羊水過多,一過性の出生前バーター症候群,および MAGED2 変異
Polyhydramnios, Transient Antenatal Bartter’s Syndrome, and MAGED2 Mutations
K. Laghmani and Others
1 家系における男児の妊娠 3 件で,重度の羊水過多と早産の合併が認められた.胎児の 1 例は死亡し,残り 2 例は,出生前バーター症候群を思わせる一過性の大量の塩類喪失と多尿を呈した.
X 連鎖性疾患の可能性があるこの疾患の分子的原因を明らかにするために,指標となる発端家系の構成員 2 例の DNA を用いて全エクソーム解析を行い,標的遺伝子の解析を,同家系の他の構成員と,罹患した男性胎児のいる別の 6 家系の構成員において行った.また,男児を妊娠し,特発性羊水過多を呈した女性集団も評価した.免疫組織化学的解析,ノックダウン・過剰発現の実験,蛋白質間相互作用の解析を行った.

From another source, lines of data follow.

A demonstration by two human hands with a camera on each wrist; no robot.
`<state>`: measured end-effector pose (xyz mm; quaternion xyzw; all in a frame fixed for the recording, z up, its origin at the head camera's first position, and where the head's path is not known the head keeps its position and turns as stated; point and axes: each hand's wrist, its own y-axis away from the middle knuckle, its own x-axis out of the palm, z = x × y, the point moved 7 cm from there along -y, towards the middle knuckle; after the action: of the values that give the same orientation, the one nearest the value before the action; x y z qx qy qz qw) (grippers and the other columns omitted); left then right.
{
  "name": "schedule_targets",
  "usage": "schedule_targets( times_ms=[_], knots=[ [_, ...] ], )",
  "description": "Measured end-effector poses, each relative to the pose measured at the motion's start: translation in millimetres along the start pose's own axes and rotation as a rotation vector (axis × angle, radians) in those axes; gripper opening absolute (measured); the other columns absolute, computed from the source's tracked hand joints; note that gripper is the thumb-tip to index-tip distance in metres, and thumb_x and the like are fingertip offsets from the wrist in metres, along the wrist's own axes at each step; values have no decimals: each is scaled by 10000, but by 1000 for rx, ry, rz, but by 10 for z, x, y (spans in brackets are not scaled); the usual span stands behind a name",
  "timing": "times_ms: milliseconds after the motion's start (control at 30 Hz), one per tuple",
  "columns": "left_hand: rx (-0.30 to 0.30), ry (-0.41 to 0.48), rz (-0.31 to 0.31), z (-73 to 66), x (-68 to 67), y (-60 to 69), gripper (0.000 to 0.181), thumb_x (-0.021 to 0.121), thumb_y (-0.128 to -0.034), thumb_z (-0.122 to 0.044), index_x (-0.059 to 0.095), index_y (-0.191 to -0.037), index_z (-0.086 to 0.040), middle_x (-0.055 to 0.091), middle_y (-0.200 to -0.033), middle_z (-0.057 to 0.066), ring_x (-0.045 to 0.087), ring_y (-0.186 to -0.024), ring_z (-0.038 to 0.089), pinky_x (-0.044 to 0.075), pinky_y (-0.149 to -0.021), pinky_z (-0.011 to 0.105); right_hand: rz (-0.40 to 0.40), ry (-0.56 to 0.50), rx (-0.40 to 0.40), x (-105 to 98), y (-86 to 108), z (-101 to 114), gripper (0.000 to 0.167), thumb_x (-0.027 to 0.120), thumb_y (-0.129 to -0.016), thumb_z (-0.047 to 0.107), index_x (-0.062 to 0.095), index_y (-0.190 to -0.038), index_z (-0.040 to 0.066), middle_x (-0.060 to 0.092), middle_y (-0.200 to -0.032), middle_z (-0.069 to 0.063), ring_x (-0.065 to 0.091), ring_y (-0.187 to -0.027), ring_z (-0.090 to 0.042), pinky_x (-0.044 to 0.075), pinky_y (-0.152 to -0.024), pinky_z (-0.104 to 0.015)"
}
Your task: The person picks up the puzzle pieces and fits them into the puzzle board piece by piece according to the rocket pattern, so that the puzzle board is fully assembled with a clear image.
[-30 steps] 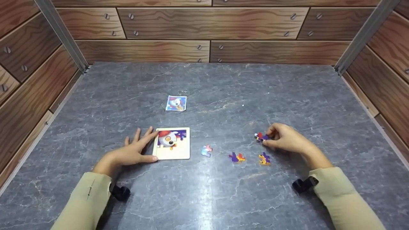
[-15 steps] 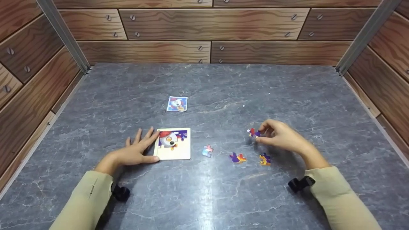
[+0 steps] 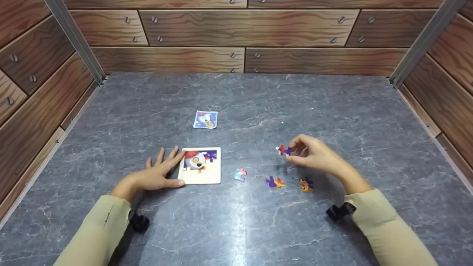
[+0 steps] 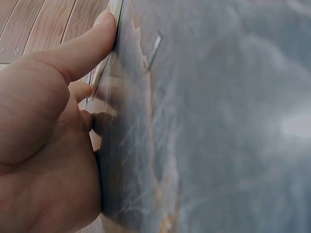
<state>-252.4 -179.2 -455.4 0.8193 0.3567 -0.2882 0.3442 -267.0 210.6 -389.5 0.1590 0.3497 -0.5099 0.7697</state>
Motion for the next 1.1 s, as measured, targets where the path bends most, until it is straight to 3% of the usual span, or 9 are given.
schedule_targets(
  times_ms=[333, 1100],
  knots=[
    [-3, 7, -8, 8, 7, -16, 903, 573, -845, -553, 22, -1507, -284, -169, -1537, 36, -306, -1322, 310, -224, -975, 601, 12, -17, -80, 160, -136, 213, 282, 751, -791, 166, 577, -972, 38, 628, -855, -59, 591, -765, -167, 518, -681, -279],
    [-3, -2, -18, 14, -5, -11, 913, 580, -838, -557, 24, -1508, -281, -166, -1537, 40, -304, -1322, 320, -222, -973, 604, 94, -75, -169, 598, -512, 663, 255, 733, -802, 168, 573, -963, 52, 629, -863, -64, 597, -765, -149, 522, -692, -273]
  ],
)
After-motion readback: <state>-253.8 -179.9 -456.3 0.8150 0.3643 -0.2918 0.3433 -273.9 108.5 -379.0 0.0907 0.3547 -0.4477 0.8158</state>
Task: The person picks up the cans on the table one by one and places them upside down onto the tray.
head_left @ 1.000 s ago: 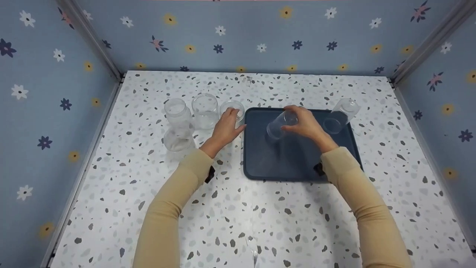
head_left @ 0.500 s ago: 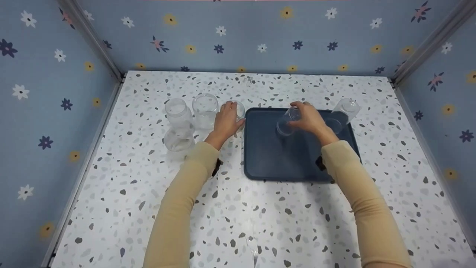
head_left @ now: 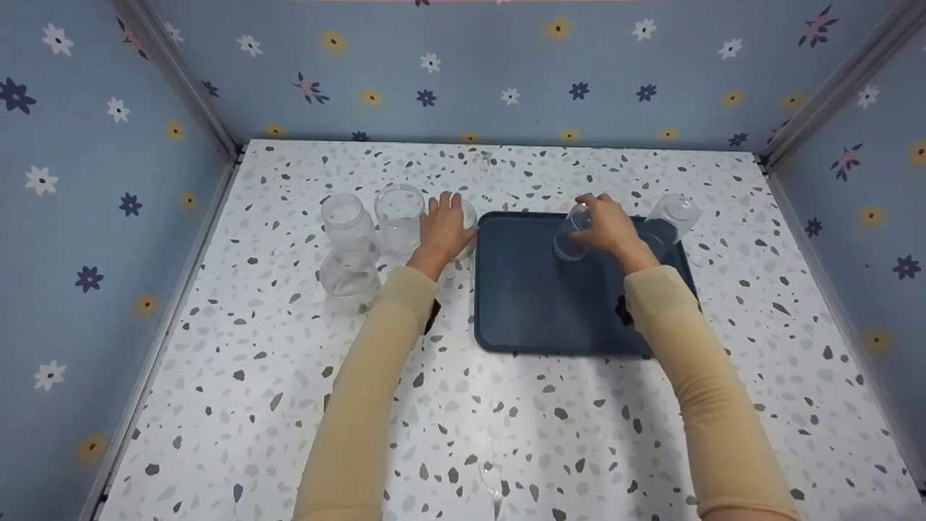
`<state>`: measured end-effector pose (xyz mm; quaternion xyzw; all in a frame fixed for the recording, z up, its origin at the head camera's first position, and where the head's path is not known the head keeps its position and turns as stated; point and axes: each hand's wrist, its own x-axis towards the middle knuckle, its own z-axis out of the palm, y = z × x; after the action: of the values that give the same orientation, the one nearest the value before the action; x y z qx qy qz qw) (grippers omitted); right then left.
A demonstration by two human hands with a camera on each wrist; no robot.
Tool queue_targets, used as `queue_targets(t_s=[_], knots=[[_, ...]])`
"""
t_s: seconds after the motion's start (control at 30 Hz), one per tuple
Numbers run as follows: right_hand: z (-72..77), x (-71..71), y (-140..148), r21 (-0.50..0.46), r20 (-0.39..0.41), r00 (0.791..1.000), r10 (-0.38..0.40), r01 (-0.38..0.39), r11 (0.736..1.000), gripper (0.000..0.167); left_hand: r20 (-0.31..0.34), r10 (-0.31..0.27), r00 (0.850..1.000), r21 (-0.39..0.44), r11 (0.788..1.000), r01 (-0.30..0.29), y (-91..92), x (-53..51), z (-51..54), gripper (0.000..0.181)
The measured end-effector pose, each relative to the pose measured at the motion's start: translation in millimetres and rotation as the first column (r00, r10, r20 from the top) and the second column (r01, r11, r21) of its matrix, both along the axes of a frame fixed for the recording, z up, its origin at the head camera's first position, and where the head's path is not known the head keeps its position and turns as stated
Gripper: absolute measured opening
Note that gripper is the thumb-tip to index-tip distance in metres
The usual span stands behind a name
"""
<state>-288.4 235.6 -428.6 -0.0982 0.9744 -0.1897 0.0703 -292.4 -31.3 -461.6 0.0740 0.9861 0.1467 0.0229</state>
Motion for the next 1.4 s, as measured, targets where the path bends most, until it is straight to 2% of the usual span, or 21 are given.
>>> queue_targets(t_s=[0.2, 0.57, 0.97, 1.17, 1.4], knots=[[-1.1, -4.5, -0.1, 0.027, 0.011, 1.0, -0.017, 0.016, 0.999, 0.067, 0.013, 0.016, 1.0, -0.038, 0.999, -0.015, 0.6, -4.1, -1.2, 0.069], [-2.9, -7.4, -0.1, 0.036, 0.023, 0.999, -0.021, 0.021, 0.999, 0.068, 0.068, 0.039, 0.997, -0.023, 0.999, -0.037, 3.0, -8.7, -2.5, 0.075], [-4.6, -10.5, 0.9, 0.067, 0.045, 0.998, -0.04, 0.037, 0.997, 0.069, 0.128, 0.051, 0.991, -0.044, 0.998, -0.046, 3.9, -12.5, -2.4, 0.084], [-5.2, -11.5, -0.2, 0.082, 0.051, 0.998, -0.045, 0.041, 0.996, 0.07, 0.144, 0.057, 0.988, 0.003, 0.998, -0.058, 2.7, -13.8, -3.3, 0.085], [-6.1, -11.5, -0.5, 0.096, 0.053, 0.998, -0.046, 0.041, 0.995, 0.072, 0.135, 0.056, 0.989, 0.016, 0.998, -0.059, 3.0, -14.2, -5.7, 0.08]])
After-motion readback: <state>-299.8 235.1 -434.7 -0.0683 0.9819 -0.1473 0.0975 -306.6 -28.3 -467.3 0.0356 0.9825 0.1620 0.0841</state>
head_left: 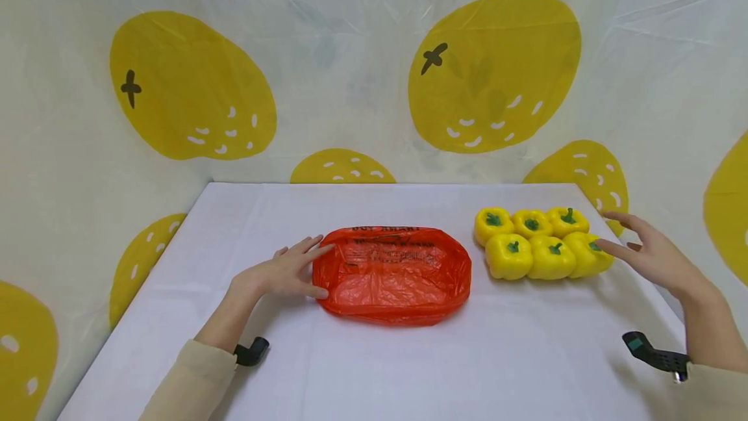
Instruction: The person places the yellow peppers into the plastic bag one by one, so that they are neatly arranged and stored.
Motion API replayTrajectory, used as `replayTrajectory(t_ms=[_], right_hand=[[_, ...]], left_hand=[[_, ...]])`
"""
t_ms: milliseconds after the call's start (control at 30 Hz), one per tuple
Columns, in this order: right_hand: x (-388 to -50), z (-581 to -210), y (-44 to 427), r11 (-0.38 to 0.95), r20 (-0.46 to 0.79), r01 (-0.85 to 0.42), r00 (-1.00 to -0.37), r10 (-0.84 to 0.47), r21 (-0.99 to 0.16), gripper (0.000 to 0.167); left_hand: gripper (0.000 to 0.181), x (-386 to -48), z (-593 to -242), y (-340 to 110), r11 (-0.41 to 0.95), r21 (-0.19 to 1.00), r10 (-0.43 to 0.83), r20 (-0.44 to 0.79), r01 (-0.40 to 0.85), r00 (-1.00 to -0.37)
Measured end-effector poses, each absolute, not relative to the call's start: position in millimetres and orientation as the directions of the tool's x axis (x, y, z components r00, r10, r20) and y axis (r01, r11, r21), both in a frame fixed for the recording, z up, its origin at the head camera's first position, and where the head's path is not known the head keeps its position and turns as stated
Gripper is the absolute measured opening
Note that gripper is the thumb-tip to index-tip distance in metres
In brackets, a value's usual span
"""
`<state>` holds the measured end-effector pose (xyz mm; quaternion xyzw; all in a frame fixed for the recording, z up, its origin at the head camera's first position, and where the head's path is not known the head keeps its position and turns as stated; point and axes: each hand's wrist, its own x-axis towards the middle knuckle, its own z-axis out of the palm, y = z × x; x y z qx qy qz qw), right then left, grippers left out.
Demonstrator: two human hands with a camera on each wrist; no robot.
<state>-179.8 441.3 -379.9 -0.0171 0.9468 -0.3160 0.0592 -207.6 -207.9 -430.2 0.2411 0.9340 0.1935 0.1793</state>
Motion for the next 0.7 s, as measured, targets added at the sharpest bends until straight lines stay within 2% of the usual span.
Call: replayTrajectory(t_ms=[333, 700], right_hand=[[-178, -393, 457, 0.752, -0.197, 0.014, -0.968, -0.154, -0.659, 0.090], [-176, -399, 457, 0.711, -0.184, -0.053, -0.950, -0.252, -0.701, 0.083]], left_hand=[[0.105, -210, -432, -208, 0.826, 0.442, 0.500, -0.286, 0.350, -0.817], [0.106, -211, -434, -206, 0.842, 0.424, 0.478, -0.298, 0.335, -0.826]])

一過性の出生前バーター症候群を有し,解析対象とした胎児 13 例全例で,MAGED2 に変異が同定された.MAGED2 は悪性黒色腫関連抗原 D2(MAGE-D2)をコードし,X 染色体に位置していた.また,特発性羊水過多の 2 家系で,2 つの異なる MAGED2 変異が同定された.4 例が周産期に死亡し,11 例が生存した.初発症状は,既知の種類の出生前バーター症候群よりも重症であり,羊水過多と陣痛がより早期にみられた.生存児では,すべての症状が追跡期間中に自然消失した.われわれは,MAGE-D2 が,おそらくはアデニル酸シクラーゼ,サイクリック AMP シグナル伝達,細胞質内の熱ショック蛋白を介して,ナトリウム–クロライド共輸送体である NKCC2,NCC(遠位尿細管における塩類再吸収の主要構成要素)の発現と機能に影響を及ぼしていることを明らかにした.
MAGED2 変異が,早産を伴う X 連鎖性羊水過多と,重症であるが一過性の出生前バーター症候群を引き起こすことを示した.MAGE-D2 は,胎児の腎臓での塩類再吸収,羊水の恒常性,妊娠の維持に重要である.(フローニンゲン大学ほかから研究助成を受けた.)